*EXERCISE DIRECTIONS*
In the material below, find every line containing "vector" and copy that line.

*SOURCE DATA*
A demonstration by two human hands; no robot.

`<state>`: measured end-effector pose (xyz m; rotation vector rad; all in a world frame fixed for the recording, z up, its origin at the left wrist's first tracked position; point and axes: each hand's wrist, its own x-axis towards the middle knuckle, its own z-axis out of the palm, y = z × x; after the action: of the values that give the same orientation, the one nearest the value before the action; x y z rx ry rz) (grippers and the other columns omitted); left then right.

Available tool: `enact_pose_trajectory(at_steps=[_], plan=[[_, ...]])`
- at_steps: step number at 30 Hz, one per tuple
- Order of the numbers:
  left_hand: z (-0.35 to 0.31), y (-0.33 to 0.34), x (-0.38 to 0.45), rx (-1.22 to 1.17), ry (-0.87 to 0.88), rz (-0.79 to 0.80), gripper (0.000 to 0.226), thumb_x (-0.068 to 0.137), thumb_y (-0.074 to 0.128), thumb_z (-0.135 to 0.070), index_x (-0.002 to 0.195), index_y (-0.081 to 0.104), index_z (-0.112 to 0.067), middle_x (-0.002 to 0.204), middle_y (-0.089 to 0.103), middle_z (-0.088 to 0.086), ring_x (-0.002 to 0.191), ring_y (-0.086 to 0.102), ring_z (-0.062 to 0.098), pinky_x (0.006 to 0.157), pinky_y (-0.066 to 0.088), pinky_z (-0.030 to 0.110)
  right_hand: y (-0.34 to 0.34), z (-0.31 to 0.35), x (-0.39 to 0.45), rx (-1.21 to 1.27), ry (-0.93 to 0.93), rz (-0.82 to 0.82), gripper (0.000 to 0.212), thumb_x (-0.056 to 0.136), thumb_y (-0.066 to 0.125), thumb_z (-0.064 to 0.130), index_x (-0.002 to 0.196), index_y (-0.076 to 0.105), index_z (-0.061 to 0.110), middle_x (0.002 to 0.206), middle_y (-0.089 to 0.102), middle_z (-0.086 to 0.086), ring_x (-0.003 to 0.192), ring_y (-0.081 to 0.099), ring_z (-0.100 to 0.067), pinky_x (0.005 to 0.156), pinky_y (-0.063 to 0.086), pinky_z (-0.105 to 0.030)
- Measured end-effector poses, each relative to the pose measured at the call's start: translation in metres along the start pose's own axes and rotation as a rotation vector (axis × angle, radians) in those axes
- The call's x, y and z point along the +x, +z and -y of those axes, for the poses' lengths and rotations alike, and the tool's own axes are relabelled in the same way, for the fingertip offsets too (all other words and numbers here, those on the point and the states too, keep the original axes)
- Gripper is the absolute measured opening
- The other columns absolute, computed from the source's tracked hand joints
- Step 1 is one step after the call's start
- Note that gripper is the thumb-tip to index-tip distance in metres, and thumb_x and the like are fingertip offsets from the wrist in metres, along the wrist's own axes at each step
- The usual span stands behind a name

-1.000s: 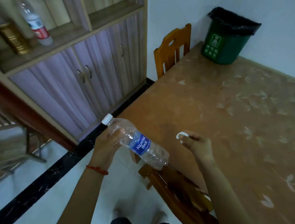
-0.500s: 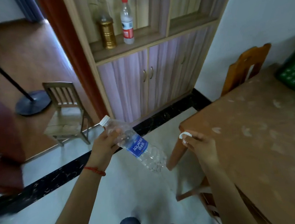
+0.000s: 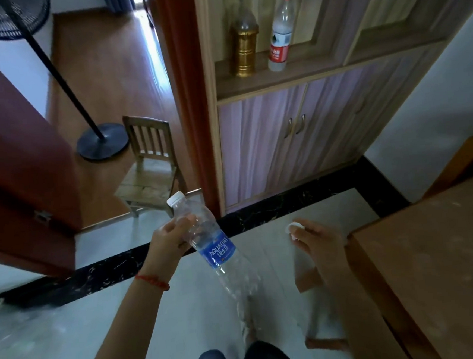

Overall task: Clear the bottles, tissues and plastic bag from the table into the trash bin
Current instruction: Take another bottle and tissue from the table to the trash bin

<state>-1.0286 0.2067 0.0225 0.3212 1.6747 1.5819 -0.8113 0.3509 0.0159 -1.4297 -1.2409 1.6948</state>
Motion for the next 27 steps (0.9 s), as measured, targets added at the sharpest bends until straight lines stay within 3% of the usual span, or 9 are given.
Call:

*RESPONSE TO THIS EXERCISE*
`<state>`: measured end-effector pose (xyz m; rotation vector rad; all in a world frame fixed for the recording, z up, its origin at the left wrist's first tracked position; point and axes: each hand's wrist, its own x-axis towards the middle knuckle, its own z-axis out of the palm, y = z × x; after the action: of the values that give the same orientation, the one nearest the value before the action; x y z rx ry rz) (grippers and the other columns omitted); left then right.
- Measured end-effector poses, each relative to the pose measured at the call's start: translation in metres along the start pose's own axes and rotation as a rotation vector (axis × angle, radians) in those axes

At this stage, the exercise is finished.